**TASK DIRECTIONS:**
Collect every line in the records below that contains the word "plastic".

**INPUT MATERIAL:**
---

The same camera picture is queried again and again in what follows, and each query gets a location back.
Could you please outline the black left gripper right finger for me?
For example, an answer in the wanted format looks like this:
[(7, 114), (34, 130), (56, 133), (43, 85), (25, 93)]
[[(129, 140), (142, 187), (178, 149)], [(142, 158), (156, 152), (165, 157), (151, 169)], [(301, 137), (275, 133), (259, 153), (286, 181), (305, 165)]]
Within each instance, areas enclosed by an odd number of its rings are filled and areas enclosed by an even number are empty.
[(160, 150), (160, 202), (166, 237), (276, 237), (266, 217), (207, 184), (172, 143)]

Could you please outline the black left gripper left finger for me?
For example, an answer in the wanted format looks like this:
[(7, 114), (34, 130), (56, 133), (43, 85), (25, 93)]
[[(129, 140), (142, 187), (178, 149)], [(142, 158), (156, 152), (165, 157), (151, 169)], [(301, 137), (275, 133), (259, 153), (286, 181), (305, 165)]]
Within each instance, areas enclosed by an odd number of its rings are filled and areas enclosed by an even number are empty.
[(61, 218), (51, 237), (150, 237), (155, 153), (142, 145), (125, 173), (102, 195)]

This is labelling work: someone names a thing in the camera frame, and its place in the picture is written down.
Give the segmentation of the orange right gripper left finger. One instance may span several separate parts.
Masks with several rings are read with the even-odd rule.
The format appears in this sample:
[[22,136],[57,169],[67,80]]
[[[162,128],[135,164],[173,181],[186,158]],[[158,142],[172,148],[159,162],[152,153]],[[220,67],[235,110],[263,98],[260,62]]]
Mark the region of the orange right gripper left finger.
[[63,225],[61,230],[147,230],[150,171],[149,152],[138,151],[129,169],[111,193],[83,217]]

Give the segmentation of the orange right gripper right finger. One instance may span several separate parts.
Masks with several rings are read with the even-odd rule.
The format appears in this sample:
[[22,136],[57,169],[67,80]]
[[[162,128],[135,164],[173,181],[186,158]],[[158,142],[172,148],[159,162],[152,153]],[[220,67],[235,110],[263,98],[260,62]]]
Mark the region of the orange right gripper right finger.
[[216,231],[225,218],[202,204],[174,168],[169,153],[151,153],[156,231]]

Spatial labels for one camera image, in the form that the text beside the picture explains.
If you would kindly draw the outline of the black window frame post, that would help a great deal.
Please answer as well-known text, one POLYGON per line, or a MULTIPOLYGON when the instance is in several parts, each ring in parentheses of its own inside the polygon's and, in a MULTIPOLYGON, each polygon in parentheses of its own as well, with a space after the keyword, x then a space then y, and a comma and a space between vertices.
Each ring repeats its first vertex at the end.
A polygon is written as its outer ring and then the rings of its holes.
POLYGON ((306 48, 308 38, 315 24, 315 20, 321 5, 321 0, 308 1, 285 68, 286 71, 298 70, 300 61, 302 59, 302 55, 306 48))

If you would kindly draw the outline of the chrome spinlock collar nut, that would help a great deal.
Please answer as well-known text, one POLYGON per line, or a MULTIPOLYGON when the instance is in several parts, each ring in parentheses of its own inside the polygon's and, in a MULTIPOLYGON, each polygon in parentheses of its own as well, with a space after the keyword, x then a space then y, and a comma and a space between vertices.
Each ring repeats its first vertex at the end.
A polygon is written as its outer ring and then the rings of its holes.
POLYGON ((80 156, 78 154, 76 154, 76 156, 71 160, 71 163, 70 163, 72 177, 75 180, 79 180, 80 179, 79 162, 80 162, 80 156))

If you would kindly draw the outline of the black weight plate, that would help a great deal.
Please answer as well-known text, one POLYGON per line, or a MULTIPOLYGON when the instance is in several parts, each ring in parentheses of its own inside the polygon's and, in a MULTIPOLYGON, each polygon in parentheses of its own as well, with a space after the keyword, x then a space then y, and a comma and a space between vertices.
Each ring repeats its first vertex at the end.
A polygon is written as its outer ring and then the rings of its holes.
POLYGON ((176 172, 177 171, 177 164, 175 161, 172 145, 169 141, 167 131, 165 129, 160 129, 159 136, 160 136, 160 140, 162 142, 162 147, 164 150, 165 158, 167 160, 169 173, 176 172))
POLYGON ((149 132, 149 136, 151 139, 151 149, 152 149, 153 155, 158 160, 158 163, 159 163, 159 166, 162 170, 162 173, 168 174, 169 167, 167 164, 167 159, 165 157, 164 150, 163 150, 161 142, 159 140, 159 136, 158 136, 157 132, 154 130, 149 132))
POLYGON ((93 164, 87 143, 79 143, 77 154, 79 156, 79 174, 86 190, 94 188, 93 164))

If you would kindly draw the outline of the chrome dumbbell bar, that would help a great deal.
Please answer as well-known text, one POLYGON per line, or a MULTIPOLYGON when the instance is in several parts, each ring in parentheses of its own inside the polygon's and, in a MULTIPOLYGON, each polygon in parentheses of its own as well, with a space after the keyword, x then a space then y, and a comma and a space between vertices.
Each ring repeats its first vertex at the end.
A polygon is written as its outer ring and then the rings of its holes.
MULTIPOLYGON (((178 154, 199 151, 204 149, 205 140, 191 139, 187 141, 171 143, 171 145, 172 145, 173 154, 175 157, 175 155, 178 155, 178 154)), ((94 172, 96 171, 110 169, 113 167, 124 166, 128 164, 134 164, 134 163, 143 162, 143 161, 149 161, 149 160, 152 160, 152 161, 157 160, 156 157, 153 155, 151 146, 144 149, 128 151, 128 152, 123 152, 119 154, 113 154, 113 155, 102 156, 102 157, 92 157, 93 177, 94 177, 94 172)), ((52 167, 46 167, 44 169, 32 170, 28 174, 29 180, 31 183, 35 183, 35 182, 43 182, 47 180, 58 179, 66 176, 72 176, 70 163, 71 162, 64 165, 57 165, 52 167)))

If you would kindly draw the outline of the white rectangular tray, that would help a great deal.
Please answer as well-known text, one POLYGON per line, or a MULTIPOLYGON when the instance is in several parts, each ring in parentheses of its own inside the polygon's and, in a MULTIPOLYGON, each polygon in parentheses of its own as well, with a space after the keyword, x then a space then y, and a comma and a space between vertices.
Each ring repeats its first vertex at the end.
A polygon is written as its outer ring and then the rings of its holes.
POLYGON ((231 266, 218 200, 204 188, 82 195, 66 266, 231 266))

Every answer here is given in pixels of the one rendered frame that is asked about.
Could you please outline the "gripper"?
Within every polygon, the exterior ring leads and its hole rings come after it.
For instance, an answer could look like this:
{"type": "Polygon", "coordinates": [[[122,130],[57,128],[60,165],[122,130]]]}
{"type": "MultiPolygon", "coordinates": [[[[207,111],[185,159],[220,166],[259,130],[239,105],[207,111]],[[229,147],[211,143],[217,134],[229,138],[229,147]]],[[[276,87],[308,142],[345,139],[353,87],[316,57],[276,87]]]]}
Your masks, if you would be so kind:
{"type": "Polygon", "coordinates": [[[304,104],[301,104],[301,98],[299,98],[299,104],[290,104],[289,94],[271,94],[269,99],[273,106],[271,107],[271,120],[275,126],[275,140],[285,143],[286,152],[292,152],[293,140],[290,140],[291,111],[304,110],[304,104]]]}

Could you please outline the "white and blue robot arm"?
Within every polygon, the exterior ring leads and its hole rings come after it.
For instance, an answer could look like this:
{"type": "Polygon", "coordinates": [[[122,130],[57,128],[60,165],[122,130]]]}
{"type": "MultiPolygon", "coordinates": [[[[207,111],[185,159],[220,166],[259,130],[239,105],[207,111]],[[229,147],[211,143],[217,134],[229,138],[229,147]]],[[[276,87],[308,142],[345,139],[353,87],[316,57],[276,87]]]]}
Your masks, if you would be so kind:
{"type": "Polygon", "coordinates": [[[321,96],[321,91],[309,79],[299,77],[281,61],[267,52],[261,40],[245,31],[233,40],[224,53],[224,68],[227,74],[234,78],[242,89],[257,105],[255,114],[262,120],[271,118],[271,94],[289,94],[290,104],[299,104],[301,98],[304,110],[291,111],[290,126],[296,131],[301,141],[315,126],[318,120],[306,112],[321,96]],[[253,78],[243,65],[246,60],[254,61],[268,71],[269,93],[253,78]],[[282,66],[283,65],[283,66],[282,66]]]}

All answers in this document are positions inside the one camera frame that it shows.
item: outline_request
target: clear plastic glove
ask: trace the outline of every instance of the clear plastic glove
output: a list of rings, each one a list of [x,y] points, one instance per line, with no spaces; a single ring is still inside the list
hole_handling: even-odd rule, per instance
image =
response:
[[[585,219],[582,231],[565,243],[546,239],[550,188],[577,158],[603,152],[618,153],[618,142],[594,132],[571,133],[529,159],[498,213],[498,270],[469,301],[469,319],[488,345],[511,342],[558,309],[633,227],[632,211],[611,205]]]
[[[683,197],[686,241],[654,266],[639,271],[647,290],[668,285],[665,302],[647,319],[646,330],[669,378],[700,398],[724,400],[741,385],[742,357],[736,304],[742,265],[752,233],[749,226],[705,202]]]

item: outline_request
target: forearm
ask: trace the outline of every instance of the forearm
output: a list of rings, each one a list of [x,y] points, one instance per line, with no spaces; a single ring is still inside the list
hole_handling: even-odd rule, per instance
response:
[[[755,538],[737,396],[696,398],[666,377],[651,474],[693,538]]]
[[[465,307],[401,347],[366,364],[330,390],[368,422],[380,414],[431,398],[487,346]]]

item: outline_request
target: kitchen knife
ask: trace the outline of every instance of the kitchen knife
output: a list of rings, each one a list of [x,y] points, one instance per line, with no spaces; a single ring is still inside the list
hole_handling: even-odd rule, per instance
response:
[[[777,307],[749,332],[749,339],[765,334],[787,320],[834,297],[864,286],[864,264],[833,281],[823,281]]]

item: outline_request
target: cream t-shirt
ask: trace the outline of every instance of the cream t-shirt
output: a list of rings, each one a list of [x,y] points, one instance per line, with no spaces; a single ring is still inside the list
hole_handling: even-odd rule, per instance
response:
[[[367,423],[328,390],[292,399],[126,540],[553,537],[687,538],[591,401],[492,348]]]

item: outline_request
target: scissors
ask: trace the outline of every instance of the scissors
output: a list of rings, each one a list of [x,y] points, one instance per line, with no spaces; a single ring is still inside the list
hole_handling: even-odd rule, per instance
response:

---

**EXERCISE ANSWER:**
target: clear plastic glove
ask: trace the outline of every instance of the clear plastic glove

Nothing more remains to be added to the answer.